● **What the task asks**
Reproduce, exactly, the lines of the material below from the line containing "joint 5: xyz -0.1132" through the line containing "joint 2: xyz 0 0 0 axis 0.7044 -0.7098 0", with both end lines included and nothing else.

● **Recorded data**
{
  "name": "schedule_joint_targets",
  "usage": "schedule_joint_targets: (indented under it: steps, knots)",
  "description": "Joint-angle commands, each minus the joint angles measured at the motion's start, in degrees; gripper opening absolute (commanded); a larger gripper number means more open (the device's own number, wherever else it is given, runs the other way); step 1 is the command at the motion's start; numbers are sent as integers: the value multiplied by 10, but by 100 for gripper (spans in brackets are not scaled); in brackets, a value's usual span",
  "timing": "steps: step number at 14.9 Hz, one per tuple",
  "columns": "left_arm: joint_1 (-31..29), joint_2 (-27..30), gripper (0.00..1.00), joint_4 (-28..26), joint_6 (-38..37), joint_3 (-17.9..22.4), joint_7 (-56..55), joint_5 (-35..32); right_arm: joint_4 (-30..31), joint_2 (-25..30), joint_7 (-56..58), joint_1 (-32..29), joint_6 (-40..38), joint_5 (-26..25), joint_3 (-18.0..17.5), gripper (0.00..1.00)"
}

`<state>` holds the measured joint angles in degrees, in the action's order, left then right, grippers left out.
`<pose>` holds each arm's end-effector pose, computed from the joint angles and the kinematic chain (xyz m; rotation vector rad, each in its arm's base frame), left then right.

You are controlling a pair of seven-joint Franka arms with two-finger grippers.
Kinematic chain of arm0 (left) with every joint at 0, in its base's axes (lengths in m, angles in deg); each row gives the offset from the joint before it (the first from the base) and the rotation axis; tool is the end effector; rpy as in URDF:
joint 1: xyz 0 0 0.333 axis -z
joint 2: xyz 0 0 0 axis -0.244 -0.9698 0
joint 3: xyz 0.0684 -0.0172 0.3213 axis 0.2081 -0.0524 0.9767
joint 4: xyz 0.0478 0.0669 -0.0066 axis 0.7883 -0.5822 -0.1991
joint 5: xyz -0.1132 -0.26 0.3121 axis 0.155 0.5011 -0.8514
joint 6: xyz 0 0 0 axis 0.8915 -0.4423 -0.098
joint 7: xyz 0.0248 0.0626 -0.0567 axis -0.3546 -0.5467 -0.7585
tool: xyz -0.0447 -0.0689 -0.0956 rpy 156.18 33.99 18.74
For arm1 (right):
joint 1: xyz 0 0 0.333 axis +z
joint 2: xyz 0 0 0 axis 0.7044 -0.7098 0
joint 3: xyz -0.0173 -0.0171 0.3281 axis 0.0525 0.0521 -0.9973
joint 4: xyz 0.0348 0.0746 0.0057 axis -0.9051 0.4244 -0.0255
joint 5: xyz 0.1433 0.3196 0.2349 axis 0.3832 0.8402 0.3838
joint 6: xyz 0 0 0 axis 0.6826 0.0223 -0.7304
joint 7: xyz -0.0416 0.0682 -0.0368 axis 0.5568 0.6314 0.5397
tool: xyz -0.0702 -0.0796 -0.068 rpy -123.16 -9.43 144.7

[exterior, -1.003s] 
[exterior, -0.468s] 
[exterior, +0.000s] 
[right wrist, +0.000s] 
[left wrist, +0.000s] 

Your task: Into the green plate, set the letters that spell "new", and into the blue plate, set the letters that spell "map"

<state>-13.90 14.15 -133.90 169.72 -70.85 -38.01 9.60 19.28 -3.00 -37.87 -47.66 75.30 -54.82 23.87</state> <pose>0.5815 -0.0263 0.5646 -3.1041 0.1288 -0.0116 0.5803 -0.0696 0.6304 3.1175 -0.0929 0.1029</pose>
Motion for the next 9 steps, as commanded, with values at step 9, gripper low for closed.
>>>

● **Result of this task**
joint 5: xyz -0.1132 -0.26 0.3121 axis 0.155 0.5011 -0.8514
joint 6: xyz 0 0 0 axis 0.8915 -0.4423 -0.098
joint 7: xyz 0.0248 0.0626 -0.0567 axis -0.3546 -0.5467 -0.7585
tool: xyz -0.0447 -0.0689 -0.0956 rpy 156.18 33.99 18.74
For arm1 (right):
joint 1: xyz 0 0 0.333 axis +z
joint 2: xyz 0 0 0 axis 0.7044 -0.7098 0

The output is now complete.